(Recorded data)
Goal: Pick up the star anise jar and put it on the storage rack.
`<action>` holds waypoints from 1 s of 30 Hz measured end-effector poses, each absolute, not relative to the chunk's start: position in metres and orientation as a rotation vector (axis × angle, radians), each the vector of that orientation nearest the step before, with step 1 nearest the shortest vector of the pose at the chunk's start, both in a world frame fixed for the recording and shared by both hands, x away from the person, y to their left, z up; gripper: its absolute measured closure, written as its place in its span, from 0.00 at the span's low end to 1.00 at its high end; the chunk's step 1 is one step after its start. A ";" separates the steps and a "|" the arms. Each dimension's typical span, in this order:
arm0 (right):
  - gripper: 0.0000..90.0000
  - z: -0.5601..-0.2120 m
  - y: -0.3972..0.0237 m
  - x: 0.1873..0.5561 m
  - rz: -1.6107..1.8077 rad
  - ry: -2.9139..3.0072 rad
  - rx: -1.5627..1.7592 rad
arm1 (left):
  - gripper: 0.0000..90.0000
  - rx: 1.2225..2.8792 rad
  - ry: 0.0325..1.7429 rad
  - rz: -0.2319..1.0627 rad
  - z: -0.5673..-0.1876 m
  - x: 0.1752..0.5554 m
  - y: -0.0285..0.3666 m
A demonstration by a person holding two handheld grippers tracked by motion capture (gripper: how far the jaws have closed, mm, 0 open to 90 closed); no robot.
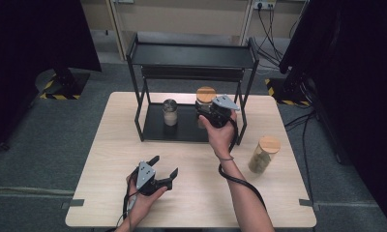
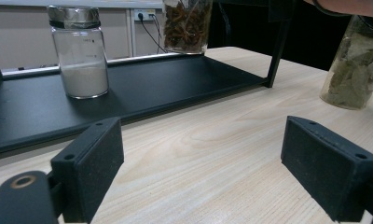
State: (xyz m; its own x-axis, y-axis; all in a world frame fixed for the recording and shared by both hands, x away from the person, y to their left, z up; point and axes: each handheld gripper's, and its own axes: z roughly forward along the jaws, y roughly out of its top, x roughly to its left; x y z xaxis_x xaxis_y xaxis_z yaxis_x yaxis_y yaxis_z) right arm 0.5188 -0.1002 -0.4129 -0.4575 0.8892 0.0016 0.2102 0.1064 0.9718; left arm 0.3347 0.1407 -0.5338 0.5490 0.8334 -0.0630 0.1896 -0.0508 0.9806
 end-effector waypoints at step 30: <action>0.28 -0.422 -0.076 0.551 1.343 1.794 1.095 | 0.14 1.561 0.892 0.662 -0.534 0.334 0.141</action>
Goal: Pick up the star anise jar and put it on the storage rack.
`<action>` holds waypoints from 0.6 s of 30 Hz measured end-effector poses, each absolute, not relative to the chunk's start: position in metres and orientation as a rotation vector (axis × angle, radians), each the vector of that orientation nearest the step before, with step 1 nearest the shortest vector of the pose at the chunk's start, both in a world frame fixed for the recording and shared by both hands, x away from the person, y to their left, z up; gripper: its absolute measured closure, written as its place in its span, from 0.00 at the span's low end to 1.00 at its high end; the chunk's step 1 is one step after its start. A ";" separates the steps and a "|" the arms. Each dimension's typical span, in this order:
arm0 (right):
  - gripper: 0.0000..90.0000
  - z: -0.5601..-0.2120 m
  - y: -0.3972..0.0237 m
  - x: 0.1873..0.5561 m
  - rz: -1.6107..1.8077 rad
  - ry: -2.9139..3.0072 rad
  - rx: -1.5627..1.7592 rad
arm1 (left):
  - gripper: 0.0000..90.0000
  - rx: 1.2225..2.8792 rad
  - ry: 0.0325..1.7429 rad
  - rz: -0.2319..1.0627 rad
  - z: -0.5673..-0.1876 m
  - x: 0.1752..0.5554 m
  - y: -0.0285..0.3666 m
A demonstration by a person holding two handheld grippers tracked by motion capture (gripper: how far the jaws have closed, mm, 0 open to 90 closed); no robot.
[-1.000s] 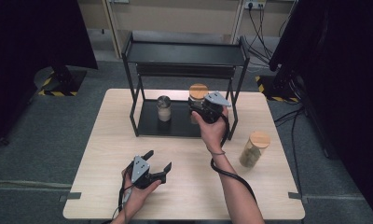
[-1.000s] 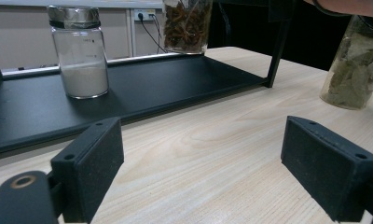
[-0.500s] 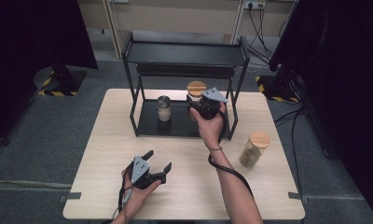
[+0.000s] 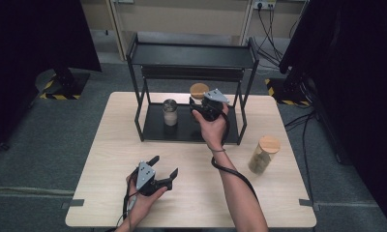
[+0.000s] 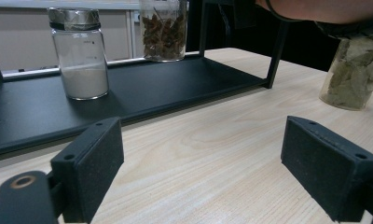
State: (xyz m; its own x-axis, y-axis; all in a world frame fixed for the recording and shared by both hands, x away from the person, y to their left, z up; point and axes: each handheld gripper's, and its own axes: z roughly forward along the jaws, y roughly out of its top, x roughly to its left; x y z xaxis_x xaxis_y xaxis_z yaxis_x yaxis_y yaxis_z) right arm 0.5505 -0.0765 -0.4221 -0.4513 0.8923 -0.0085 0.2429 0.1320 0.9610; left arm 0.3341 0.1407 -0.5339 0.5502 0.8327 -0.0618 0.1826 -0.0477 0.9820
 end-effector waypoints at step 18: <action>0.28 -0.427 -0.060 0.563 1.328 1.817 1.101 | 0.14 1.563 0.888 0.664 -0.534 0.334 0.141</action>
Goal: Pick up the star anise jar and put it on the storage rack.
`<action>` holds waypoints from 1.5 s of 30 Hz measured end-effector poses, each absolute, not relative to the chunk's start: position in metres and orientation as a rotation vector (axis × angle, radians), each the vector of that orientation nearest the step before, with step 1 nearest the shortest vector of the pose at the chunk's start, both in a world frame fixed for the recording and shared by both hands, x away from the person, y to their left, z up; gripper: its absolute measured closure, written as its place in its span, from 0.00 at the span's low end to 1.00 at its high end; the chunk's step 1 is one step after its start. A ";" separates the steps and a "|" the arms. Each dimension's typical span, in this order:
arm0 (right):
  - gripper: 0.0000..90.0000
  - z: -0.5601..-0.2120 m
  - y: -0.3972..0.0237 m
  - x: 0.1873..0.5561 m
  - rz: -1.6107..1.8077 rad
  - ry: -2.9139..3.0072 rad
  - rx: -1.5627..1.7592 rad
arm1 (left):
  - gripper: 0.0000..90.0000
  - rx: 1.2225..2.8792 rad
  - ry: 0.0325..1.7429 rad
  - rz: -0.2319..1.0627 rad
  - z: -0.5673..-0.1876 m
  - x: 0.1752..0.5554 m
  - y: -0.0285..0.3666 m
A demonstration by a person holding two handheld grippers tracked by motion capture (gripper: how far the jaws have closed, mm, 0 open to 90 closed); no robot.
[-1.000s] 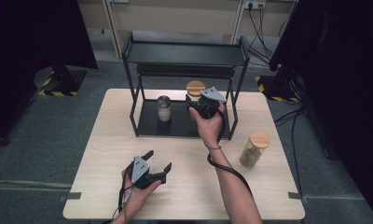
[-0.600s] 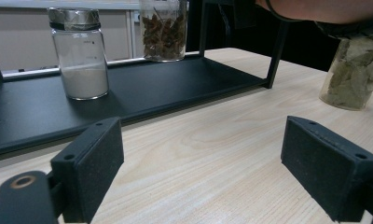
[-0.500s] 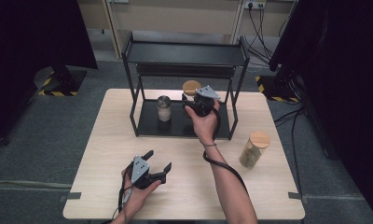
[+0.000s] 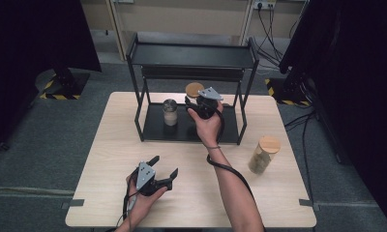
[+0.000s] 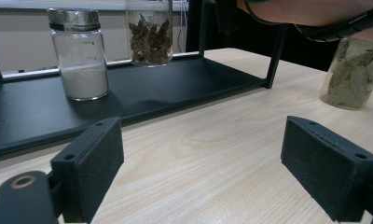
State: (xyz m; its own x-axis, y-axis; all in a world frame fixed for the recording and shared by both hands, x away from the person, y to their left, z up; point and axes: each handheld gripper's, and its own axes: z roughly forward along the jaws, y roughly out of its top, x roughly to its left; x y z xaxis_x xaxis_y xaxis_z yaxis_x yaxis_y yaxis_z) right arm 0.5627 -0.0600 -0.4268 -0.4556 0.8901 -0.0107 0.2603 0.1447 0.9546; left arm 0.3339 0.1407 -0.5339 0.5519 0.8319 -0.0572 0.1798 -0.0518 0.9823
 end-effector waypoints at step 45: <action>0.28 -0.444 -0.052 0.581 1.278 1.829 1.145 | 0.14 1.565 0.880 0.667 -0.534 0.333 0.140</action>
State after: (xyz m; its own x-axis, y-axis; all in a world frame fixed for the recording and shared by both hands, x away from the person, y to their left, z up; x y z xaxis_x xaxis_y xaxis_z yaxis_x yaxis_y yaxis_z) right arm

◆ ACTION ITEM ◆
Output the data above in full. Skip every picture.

◆ THE ANSWER ◆
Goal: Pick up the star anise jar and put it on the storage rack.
`<action>` holds waypoints from 1 s of 30 Hz measured end-effector poses, each absolute, not relative to the chunk's start: position in metres and orientation as a rotation vector (axis × angle, radians), each the vector of that orientation nearest the step before, with step 1 nearest the shortest vector of the pose at the chunk's start, both in a world frame fixed for the recording and shared by both hands, x away from the person, y to their left, z up; gripper: its absolute measured closure, written as its place in its span, from 0.00 at the span's low end to 1.00 at its high end; the chunk's step 1 is one step after its start. A ";" separates the steps and a "|" the arms. Each dimension's typical span, in this order:
arm0 (right):
  - gripper: 0.0000..90.0000
  - z: -0.5601..-0.2120 m
  - y: -0.3972..0.0237 m
  - x: 0.1873..0.5561 m
  - rz: -1.6107..1.8077 rad
  - ry: -2.9139..3.0072 rad
  - rx: -1.5627..1.7592 rad
arm1 (left):
  - gripper: 0.0000..90.0000
  - rx: 1.2225..2.8792 rad
  - ry: 0.0325..1.7429 rad
  - rz: -0.2319..1.0627 rad
  - z: -0.5673..-0.1876 m
  - x: 0.1752..0.5554 m
  - y: -0.0285..0.3666 m
A demonstration by a person holding two handheld grippers tracked by motion capture (gripper: how far the jaws have closed, mm, 0 open to 90 closed); no robot.
State: (xyz m; its own x-axis, y-axis; all in a world frame fixed for the recording and shared by both hands, x away from the person, y to their left, z up; point and axes: each handheld gripper's, and its own axes: z roughly forward along the jaws, y roughly out of its top, x roughly to its left; x y z xaxis_x xaxis_y xaxis_z yaxis_x yaxis_y yaxis_z) right arm 0.5188 -0.1002 -0.4129 -0.4575 0.8892 0.0016 0.2102 0.1064 0.9718; left arm 0.3347 0.1407 -0.5338 0.5490 0.8334 -0.0630 0.1896 -0.0508 0.9806
 end-effector waypoints at step 30: <action>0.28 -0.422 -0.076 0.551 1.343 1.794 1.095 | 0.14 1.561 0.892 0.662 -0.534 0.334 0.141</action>
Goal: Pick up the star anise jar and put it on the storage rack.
`<action>` holds waypoints from 0.6 s of 30 Hz measured end-effector poses, each absolute, not relative to the chunk's start: position in metres and orientation as a rotation vector (axis × angle, radians), each the vector of that orientation nearest the step before, with step 1 nearest the shortest vector of the pose at the chunk's start, both in a world frame fixed for the recording and shared by both hands, x away from the person, y to their left, z up; gripper: its absolute measured closure, written as its place in its span, from 0.00 at the span's low end to 1.00 at its high end; the chunk's step 1 is one step after its start. A ";" separates the steps and a "|" the arms. Each dimension's typical span, in this order:
arm0 (right):
  - gripper: 0.0000..90.0000
  - z: -0.5601..-0.2120 m
  - y: -0.3972..0.0237 m
  - x: 0.1873..0.5561 m
  - rz: -1.6107..1.8077 rad
  - ry: -2.9139..3.0072 rad
  - rx: -1.5627..1.7592 rad
arm1 (left):
  - gripper: 0.0000..90.0000
  - rx: 1.2225..2.8792 rad
  - ry: 0.0325..1.7429 rad
  - rz: -0.2319..1.0627 rad
  - z: -0.5673..-0.1876 m
  - x: 0.1752..0.5554 m
  - y: -0.0285..0.3666 m
A demonstration by a person holding two handheld grippers tracked by motion capture (gripper: how far the jaws have closed, mm, 0 open to 90 closed); no robot.
[-1.000s] 
[-1.000s] 
[-0.500s] 
[+0.000s] 
[+0.000s] 
State: (xyz m; its own x-axis, y-axis; all in a world frame fixed for the recording and shared by both hands, x away from the person, y to their left, z up; point and axes: each handheld gripper's, and its own axes: z roughly forward along the jaws, y roughly out of its top, x roughly to its left; x y z xaxis_x xaxis_y xaxis_z yaxis_x yaxis_y yaxis_z) right arm 0.5505 -0.0765 -0.4221 -0.4513 0.8923 -0.0085 0.2429 0.1320 0.9610; left arm 0.3341 0.1407 -0.5339 0.5502 0.8327 -0.0618 0.1826 -0.0477 0.9820
 end-effector waypoints at step 18: <action>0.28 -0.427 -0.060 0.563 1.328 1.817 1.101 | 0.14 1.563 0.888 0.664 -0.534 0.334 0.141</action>
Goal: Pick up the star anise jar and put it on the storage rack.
`<action>` holds waypoints from 1.5 s of 30 Hz measured end-effector poses, each absolute, not relative to the chunk's start: position in metres and orientation as a rotation vector (axis × angle, radians), each the vector of that orientation nearest the step before, with step 1 nearest the shortest vector of the pose at the chunk's start, both in a world frame fixed for the recording and shared by both hands, x away from the person, y to their left, z up; gripper: its absolute measured closure, written as its place in its span, from 0.00 at the span's low end to 1.00 at its high end; the chunk's step 1 is one step after its start. A ";" separates the steps and a "|" the arms. Each dimension's typical span, in this order:
arm0 (right):
  - gripper: 0.0000..90.0000
  - z: -0.5601..-0.2120 m
  - y: -0.3972..0.0237 m
  - x: 0.1873..0.5561 m
  - rz: -1.6107..1.8077 rad
  - ry: -2.9139..3.0072 rad
  - rx: -1.5627..1.7592 rad
arm1 (left):
  - gripper: 0.0000..90.0000
  - rx: 1.2225..2.8792 rad
  - ry: 0.0325..1.7429 rad
  - rz: -0.2319..1.0627 rad
  - z: -0.5673..-0.1876 m
  - x: 0.1752..0.5554 m
  - y: -0.0285..0.3666 m
A demonstration by a person holding two handheld grippers tracked by motion capture (gripper: how far the jaws have closed, mm, 0 open to 90 closed); no robot.
[-1.000s] 
[-0.600s] 
[-0.500s] 
[+0.000s] 
[+0.000s] 
State: (xyz m; its own x-axis, y-axis; all in a world frame fixed for the recording and shared by both hands, x away from the person, y to their left, z up; point and axes: each handheld gripper's, and its own axes: z roughly forward along the jaws, y roughly out of its top, x roughly to its left; x y z xaxis_x xaxis_y xaxis_z yaxis_x yaxis_y yaxis_z) right arm 0.5627 -0.0600 -0.4268 -0.4556 0.8901 -0.0107 0.2603 0.1447 0.9546; left arm 0.3339 0.1407 -0.5339 0.5519 0.8319 -0.0572 0.1798 -0.0518 0.9823
 end-effector waypoints at step 45: <action>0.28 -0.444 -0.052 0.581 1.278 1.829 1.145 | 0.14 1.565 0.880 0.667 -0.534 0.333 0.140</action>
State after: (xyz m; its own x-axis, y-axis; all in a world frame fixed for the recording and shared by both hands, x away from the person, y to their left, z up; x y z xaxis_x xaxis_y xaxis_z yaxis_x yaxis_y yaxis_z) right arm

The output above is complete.